— Problem —
Whichever lines of the entries hold the word "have" should be identified and copied.

+++

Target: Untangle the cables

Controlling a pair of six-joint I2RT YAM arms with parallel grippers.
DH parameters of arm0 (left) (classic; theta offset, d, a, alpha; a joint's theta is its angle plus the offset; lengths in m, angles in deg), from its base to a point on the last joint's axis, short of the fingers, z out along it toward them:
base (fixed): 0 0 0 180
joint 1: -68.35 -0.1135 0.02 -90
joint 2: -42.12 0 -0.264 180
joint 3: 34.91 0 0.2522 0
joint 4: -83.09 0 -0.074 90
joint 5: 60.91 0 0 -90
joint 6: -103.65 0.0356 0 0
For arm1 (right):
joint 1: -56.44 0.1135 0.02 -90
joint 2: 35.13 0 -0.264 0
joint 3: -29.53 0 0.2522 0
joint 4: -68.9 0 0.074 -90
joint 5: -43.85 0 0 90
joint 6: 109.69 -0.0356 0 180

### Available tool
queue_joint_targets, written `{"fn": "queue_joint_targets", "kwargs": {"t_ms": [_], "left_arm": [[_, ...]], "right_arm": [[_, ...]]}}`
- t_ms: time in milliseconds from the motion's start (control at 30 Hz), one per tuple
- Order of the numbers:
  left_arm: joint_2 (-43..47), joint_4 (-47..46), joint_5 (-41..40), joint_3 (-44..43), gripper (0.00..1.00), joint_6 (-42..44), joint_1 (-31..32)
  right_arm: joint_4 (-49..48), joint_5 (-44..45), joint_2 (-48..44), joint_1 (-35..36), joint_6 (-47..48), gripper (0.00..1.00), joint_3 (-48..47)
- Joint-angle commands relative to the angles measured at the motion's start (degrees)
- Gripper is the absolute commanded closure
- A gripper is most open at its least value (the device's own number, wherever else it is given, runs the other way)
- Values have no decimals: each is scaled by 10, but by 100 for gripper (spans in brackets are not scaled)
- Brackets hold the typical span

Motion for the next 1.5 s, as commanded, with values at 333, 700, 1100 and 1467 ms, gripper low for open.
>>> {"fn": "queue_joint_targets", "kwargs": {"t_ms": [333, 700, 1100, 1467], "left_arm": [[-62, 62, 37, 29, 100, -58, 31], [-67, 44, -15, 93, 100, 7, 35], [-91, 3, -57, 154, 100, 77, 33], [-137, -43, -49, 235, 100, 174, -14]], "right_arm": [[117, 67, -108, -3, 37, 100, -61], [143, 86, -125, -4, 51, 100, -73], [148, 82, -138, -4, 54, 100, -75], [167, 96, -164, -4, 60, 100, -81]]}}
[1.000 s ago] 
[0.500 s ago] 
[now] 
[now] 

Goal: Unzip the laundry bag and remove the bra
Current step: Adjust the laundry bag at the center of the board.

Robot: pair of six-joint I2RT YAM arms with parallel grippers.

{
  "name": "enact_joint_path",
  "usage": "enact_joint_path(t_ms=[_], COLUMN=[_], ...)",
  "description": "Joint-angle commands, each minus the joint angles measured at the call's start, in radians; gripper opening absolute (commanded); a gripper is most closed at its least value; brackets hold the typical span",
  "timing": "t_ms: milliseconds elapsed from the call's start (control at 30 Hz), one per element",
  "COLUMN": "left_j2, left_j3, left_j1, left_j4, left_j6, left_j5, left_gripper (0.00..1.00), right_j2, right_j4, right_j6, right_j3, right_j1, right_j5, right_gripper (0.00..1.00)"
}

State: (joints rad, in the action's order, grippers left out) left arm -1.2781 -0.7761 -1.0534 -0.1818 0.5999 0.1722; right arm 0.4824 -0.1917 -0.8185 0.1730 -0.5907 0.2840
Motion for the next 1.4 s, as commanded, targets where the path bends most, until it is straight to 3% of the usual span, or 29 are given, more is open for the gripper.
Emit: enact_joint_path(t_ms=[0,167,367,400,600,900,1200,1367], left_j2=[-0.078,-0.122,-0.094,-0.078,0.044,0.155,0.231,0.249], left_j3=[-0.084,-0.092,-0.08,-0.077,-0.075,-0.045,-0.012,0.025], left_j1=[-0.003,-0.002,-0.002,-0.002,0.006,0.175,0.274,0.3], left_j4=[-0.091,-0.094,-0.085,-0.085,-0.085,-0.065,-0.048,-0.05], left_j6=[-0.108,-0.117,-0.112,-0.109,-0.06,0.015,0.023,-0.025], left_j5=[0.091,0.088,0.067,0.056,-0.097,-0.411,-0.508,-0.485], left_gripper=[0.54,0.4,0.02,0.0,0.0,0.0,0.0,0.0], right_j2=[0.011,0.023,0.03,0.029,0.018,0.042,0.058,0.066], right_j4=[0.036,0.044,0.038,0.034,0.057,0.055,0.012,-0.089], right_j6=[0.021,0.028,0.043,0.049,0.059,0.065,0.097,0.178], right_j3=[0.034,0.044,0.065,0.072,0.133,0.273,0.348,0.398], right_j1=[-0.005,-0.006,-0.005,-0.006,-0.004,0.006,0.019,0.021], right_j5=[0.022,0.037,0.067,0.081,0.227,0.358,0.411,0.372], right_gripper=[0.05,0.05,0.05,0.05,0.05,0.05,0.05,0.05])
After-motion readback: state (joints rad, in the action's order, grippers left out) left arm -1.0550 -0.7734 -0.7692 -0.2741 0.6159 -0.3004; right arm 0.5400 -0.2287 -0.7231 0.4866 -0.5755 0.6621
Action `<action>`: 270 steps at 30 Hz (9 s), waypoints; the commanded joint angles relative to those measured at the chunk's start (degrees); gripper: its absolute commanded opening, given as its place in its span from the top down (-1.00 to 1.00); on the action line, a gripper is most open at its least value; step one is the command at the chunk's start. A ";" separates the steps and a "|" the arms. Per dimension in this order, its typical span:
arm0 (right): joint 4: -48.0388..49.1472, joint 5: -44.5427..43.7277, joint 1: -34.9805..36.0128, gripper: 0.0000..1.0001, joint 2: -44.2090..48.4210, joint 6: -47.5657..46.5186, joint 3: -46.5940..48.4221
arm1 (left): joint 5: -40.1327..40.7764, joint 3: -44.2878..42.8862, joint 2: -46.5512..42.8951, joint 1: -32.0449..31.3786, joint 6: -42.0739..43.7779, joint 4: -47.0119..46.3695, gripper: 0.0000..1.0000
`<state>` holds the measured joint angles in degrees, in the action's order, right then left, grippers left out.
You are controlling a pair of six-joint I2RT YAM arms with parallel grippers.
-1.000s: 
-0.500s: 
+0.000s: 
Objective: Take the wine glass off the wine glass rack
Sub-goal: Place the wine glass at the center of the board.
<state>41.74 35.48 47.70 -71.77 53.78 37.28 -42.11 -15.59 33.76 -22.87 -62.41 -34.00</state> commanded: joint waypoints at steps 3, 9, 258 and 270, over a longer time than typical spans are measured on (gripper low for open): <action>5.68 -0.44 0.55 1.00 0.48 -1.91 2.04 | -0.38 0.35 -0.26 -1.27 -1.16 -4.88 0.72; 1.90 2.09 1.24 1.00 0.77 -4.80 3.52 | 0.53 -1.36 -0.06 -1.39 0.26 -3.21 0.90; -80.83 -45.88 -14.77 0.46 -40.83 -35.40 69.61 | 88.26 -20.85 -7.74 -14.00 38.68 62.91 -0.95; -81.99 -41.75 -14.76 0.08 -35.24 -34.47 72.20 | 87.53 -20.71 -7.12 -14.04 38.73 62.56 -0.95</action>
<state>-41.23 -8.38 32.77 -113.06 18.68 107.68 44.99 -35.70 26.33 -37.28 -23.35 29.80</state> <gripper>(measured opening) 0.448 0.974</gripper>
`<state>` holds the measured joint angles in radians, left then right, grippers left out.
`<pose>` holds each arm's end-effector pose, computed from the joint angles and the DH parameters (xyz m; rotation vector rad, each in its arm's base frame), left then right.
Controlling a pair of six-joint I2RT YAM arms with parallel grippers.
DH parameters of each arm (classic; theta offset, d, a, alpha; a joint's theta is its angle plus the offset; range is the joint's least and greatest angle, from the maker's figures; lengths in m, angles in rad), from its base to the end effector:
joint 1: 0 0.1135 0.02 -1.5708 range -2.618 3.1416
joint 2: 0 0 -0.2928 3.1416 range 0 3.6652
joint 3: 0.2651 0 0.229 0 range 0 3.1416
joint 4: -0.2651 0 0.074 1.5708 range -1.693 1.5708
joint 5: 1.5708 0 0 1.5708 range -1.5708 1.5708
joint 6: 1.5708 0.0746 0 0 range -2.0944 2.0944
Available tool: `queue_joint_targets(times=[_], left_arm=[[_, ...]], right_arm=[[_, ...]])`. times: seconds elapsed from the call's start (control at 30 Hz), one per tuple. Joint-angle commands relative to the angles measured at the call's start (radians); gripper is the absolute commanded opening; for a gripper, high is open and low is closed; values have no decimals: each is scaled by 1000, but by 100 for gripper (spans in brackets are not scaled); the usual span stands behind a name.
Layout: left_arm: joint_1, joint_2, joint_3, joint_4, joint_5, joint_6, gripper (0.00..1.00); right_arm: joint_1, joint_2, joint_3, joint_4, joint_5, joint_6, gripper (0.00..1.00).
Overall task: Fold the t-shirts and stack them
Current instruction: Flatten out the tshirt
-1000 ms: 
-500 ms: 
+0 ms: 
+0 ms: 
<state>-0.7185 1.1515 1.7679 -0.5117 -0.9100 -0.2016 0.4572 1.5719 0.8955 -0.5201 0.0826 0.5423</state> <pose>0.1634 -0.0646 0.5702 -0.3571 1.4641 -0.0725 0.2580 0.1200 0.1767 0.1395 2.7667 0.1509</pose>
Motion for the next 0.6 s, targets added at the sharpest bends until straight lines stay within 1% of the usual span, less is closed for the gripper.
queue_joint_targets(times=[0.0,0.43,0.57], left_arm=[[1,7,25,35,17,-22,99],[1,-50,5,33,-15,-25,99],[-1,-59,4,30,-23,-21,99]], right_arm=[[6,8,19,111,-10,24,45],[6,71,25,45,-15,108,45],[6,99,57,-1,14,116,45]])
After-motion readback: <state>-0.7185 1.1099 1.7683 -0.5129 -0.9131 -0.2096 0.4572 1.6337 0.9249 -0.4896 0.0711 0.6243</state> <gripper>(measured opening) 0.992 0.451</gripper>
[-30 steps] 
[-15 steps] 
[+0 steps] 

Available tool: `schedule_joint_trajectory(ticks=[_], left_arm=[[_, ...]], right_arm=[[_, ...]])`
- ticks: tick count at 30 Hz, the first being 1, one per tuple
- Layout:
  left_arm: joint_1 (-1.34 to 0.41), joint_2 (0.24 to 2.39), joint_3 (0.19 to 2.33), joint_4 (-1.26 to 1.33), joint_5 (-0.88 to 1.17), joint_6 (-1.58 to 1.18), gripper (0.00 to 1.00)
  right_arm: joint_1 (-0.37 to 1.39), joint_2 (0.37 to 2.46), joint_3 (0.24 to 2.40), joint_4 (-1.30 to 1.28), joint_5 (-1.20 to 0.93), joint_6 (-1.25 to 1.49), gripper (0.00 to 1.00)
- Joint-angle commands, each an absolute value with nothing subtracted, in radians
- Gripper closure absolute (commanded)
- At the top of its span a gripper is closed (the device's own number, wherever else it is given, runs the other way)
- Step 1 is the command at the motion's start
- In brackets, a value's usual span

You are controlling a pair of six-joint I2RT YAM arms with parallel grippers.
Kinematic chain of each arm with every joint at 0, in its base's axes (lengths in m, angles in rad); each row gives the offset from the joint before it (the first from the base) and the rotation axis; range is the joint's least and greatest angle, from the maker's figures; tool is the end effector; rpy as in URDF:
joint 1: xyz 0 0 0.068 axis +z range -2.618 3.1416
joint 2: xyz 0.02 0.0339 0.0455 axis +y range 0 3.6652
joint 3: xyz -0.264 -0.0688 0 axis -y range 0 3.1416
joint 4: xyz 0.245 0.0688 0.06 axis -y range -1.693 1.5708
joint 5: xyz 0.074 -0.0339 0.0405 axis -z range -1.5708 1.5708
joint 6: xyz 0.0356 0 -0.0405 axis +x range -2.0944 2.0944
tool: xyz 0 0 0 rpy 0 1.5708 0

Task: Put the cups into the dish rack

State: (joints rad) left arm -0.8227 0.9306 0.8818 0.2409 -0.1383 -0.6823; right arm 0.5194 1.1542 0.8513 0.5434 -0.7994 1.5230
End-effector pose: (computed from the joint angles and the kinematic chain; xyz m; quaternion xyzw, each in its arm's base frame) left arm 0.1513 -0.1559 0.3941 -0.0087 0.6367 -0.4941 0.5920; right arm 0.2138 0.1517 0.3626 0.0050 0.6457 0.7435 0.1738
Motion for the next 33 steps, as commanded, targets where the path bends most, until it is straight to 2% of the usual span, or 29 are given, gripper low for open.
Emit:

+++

— Task output —
- Values have no decimals: each is scaled by 10, but by 100 for gripper (spans in brackets are not scaled)
Available tool: `queue_joint_targets(times=[_], left_arm=[[_, ...]], right_arm=[[_, ...]])`. times: seconds elapsed from the call's start (control at 30 Hz), one per tuple. Joint-angle commands relative to the angles measured at the call's start (radians); gripper is the absolute commanded opening; for a gripper, high is open and low is closed; values have no decimals: each is scaled by 1000, but by 100 for gripper (spans in brackets are not scaled); the usual span stands behind a name.

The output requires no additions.